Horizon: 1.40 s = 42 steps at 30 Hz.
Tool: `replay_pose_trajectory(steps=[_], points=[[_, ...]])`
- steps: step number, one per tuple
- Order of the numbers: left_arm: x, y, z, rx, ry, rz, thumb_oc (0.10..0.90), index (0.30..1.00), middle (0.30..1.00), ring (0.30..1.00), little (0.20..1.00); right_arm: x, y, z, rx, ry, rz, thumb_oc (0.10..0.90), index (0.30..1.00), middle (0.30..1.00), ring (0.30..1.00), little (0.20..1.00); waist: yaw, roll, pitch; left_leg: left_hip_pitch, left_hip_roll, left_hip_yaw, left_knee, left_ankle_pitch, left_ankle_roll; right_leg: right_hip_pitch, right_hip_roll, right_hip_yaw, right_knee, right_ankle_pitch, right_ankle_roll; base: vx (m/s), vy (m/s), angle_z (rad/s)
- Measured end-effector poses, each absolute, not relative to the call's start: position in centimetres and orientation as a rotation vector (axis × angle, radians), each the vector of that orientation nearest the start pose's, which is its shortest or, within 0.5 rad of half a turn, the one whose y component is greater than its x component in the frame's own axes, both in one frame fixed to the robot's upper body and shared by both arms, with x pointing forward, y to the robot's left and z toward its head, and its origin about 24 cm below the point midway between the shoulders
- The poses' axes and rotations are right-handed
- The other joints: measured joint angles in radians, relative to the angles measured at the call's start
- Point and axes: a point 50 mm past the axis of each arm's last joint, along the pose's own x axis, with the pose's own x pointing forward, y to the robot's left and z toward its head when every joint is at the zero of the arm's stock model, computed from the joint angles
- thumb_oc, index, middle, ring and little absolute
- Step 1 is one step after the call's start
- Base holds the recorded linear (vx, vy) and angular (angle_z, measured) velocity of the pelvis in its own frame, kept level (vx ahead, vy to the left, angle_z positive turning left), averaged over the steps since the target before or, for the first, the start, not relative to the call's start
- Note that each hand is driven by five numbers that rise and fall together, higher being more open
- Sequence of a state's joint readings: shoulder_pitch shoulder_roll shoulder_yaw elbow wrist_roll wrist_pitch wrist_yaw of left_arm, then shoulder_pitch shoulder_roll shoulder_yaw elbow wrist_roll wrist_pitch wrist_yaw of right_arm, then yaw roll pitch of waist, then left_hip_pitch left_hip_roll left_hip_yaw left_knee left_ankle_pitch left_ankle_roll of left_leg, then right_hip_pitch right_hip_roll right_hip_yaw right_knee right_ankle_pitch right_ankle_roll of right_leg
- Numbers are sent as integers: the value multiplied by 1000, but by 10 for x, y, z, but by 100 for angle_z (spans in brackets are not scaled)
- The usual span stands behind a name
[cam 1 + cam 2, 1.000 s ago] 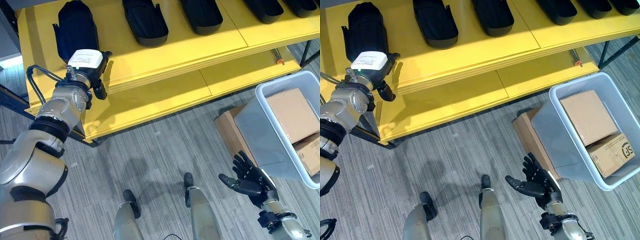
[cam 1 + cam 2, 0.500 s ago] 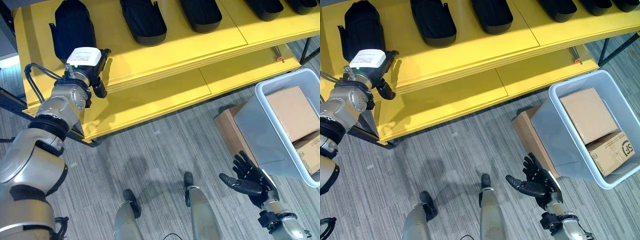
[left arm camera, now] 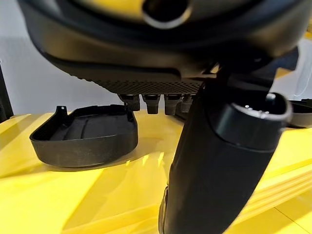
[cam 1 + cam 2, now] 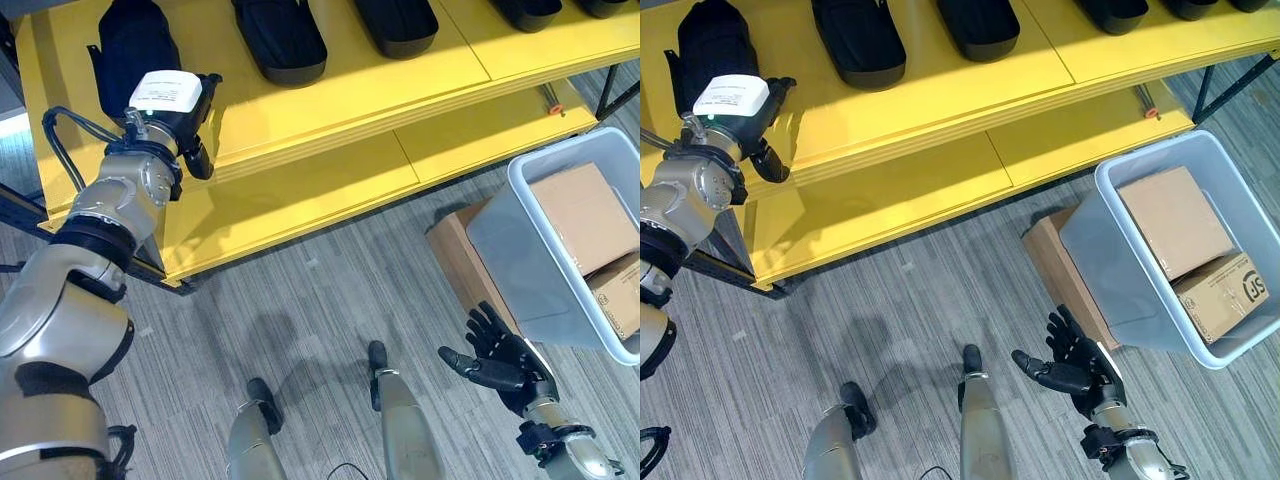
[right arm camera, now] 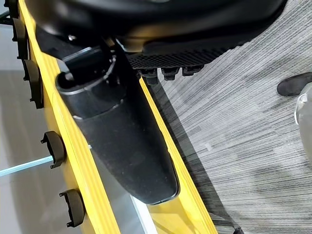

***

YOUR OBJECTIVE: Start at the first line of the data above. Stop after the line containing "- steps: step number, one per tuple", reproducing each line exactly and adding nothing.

RESPONSE AREA:
Horizon: 1.40 s = 42 steps at 30 Hz.
Tool: `replay_pose_trajectory(steps=[_], points=[[_, ...]])`
- steps: step number, one per tuple

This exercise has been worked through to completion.